Cass thought about driving away, leaving Dor here to fend for himself. It was the second time in their journey that she had considered abandoning him. The keys were in the ignition. She knew the way across campus to the incomplete section of wall, and she could easily drive out and be on the road in minutes. Sure, they might come after her; once they discovered the dead men in the clinic basement, Smoke’s empty cot. There could be a bounty on her head as there had been on his. But with a head start, she could be back up to the Box by the time anyone had a chance to catch up. Suddenly all the reasons not to go back didn’t seem so insurmountable. There was gas in the truck, she was armed, she wouldn’t stop until she saw the welcoming lights along the chain-link fence. Even if they sent a team, a dozen Rebuilders, Dor’s people would defeat them handily.

Dor’s people. Dor.

She couldn’t just leave him here. He would never have left her behind.

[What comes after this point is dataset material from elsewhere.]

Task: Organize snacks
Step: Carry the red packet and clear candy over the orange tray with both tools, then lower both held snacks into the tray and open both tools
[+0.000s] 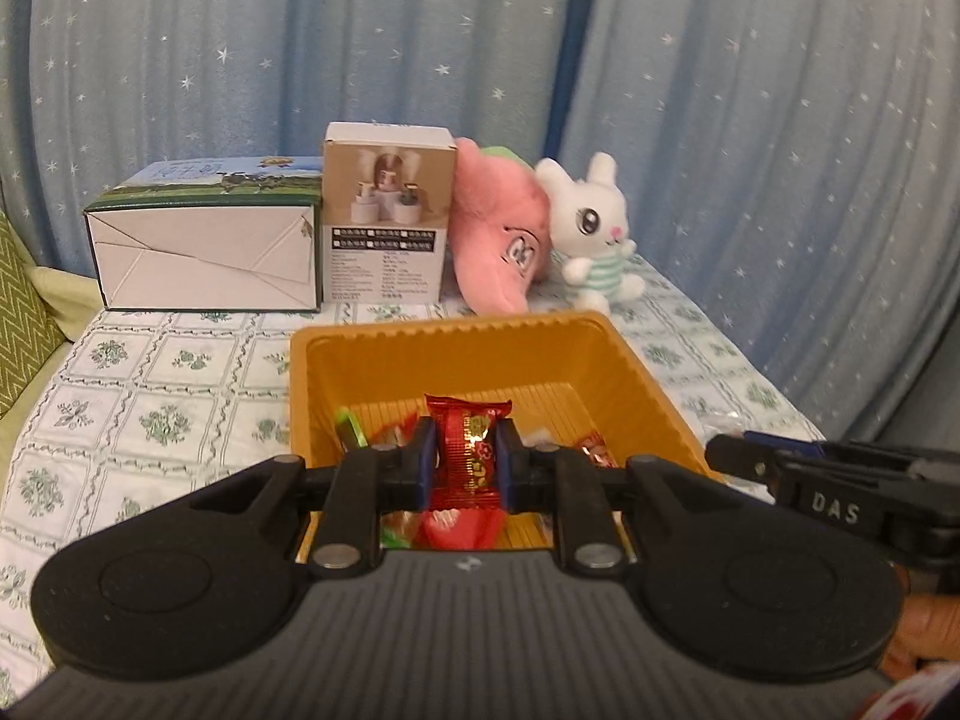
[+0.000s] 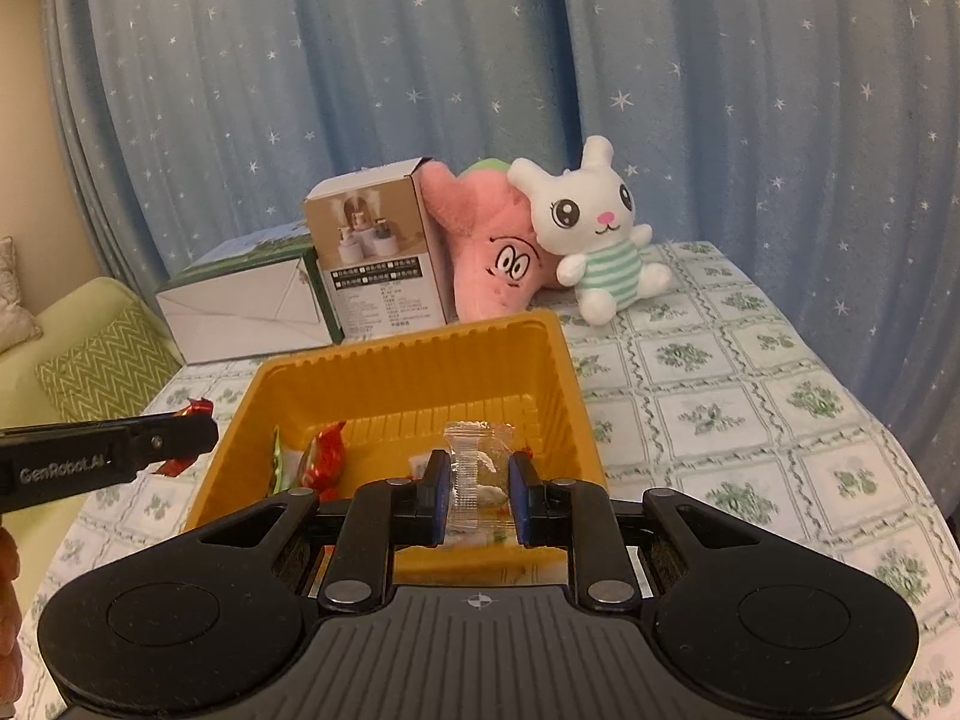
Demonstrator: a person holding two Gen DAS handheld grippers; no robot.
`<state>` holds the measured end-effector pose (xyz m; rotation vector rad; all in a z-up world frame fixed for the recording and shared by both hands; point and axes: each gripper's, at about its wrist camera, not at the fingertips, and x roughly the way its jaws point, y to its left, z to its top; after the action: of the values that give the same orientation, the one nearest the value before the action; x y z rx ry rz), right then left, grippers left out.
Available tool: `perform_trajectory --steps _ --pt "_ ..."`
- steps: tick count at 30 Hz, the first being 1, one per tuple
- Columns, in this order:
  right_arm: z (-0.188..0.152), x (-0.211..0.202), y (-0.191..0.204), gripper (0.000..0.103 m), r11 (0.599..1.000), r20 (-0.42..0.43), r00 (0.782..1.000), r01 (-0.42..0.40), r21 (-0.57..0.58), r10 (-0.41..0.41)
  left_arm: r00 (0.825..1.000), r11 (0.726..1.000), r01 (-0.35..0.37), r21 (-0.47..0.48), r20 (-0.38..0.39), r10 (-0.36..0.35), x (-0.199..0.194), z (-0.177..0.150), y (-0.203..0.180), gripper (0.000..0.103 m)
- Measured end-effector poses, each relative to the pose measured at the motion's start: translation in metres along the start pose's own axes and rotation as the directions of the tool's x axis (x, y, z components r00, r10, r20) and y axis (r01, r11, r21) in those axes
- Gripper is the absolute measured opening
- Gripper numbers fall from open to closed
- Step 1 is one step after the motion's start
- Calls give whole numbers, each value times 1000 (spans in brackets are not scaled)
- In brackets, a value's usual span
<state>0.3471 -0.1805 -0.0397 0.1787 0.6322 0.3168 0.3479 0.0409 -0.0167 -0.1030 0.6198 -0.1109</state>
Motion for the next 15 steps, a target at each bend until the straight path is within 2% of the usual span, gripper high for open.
perform_trajectory --steps 7,15 --pt "14 30 -4 21 1000 -8 1000 3 11 -3 1000 997 7 -73 -5 -8 28 11 12 18" --pt "23 66 -5 21 1000 -33 999 7 30 -6 1000 999 -5 -50 -11 4 54 20 11 18"
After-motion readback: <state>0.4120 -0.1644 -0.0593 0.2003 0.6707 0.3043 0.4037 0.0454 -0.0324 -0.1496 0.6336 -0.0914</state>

She looked at Ruthie, so serious, so concerned. “Babygirl, let’s get Smoke into the front of the truck, where it’s nicer,” she said. “Then you can take good care of him for a few minutes while I go help Dor. You can do that for me, can’t you?”

Ruthie nodded gravely and placed her hand on Smoke’s arm, as though she was comforting him.

It was hard work, half carrying, half dragging Smoke off the bed of the truck, and up into the cab, Ruthie continuing to want to touch him the whole way. He woke, moaning, from the pain, and for a few moments he seemed to fight her, as though he didn’t recognize her. But by the time she got him to the open passenger door he had stopped struggling and looked at her through heavy-lidded eyes. “You look…like her,” he muttered, and when she gathered all her strength and tried to lift him onto the running board, up into the cab, he sighed and dragged himself inside, collapsing onto the seat.

Ruthie crawled up beside him and knelt on the floor, resuming her vigil. Cass brushed a kiss on her cheek and had started to close the passenger door, when Ruthie gave her a small smile.

“I’ll help him, Mama.”

34

 

WHEN SAMMI WOKE AND SAW THE FAINTEST pink of dawn through the window, it took her a moment to remember where she was and how she came to be there.

And then it took only one more moment for Sammi to come to a decision.

Last night she’d been numb. Shocked. Too much had happened. The truth kept getting revealed a little at a time, all through the terrible day, as the Rebuilders’ true nature slowly came into focus. They were evil, even the ones who didn’t carry guns or set fires. Some things were even worse than just killing people. They wiped out everyone you cared about and then they led you away, and expected you to just go along with them and do their things. They pretended this place was normal, pretended this was like some big happy town—but behind closed doors all kinds of horrors were waiting. They made girls pregnant—Sammi didn’t even want to think about how—and kept them in this place, and who knew what came after that? It was sure to be awful, and now that Sammi had finally gotten some rest, she suddenly knew that she wasn’t going to accept this fate without a fight.

All the pieces were in place—she was a girl whose fears had been burned away by one loss after another, in a place where they counted on fear to keep people down—so she wasn’t worried about how this journey would end, exactly. She would live or she would die, and she didn’t much care which.

But the Rebuilders needed to know that they couldn’t just throw people away like they didn’t matter. That people were more than nothing. Her mother’s life had ended with the soundless arc of a sharpened blade, no more than a seeping pool of blood on the earth. Jed lost his life in the blink of an eye, as did his brothers. And Mrs. Levenson, and countless others, and the Rebuilders would just go on killing and killing until people stood up to them, and Sammi figured she might as well be one of the ones who fought.